Azure Purview is Microsoft’s unified data governance platform that helps organizations achieve a comprehensive understanding of their data landscape. One of the key aspects of this platform is it aids in identifying data sources. This wouldn’t only ensure the right data usage but also improve the overall efficiency of analytics solutions. Let’s delve deeper into understanding how to identify different data sources using Azure Purview.
Getting started with Azure Purview
Before jumping into data identification, it’s essential to understand the basics of how Purview works. Apart from providing data insights, Purview helps you to create a data catalog, rationalize your digital estate, and maintain compliance with privacy norms. When we talk about identifying data sources, Azure Purview can be used to scan a myriad of sources, both on Azure and other platforms.
Scanning in Azure Purview
Azure Purview allows you to scan your data estate using various scan rulesets. A scan rule set is a collection of rules that determine how the data source should be scanned. A single source can have multiple scans, and each can be based on different rule sets. Each rule set has settings for:
- Data sensitivity
- Classification rules
- Data schema extraction
You can configure these settings to suit the needs of a specific scan. Scans can be run once or scheduled on a recurring basis.

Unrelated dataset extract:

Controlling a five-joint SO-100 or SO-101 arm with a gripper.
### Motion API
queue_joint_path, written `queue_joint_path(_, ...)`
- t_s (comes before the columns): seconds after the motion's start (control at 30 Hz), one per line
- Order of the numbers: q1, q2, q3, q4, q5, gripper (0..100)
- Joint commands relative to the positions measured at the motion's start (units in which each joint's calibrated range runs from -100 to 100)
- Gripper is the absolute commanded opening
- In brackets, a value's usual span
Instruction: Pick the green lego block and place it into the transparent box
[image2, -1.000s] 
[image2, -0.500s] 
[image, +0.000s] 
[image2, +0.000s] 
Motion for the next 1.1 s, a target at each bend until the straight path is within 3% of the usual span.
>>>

Here is an example using Azure Blob Storage.
First, you need to create a data source of Azure Blob storage:
az purview account data-sources create --account-name purviewaccount --collection-name DefaultCollection --data-source-name TestAzureBlobDataSource --kind AzureBlobStorage --resource-group purviewRG
Then, you can manage a scanning of the Azure Blob data source:
az purview scan create --account-name purviewaccount --collection-name DefaultCollection --scan-name TestScanAzureBlob --data-source-name TestAzureBlobDataSource --resource-group purviewRG
Once a scan is complete, you can view the scan results in Azure Purview Studio.
Identifying Data Sources
Azure Purview supports a variety of data sources, which can be broadly categorized into four categories:
- Azure Data Sources: This includes services such as Azure Data Lake Storage, Azure SQL Database, Azure Cosmos DB, etc.
- On-premises Data Sources: This includes SQL Server, Teradata, SAP etc.
- Multi-Cloud Data Sources: Amazon S3, Google BigQuery etc.
- SaaS (Software-as-a-Service) Data Sources: Microsoft Power BI, ServiceNow etc.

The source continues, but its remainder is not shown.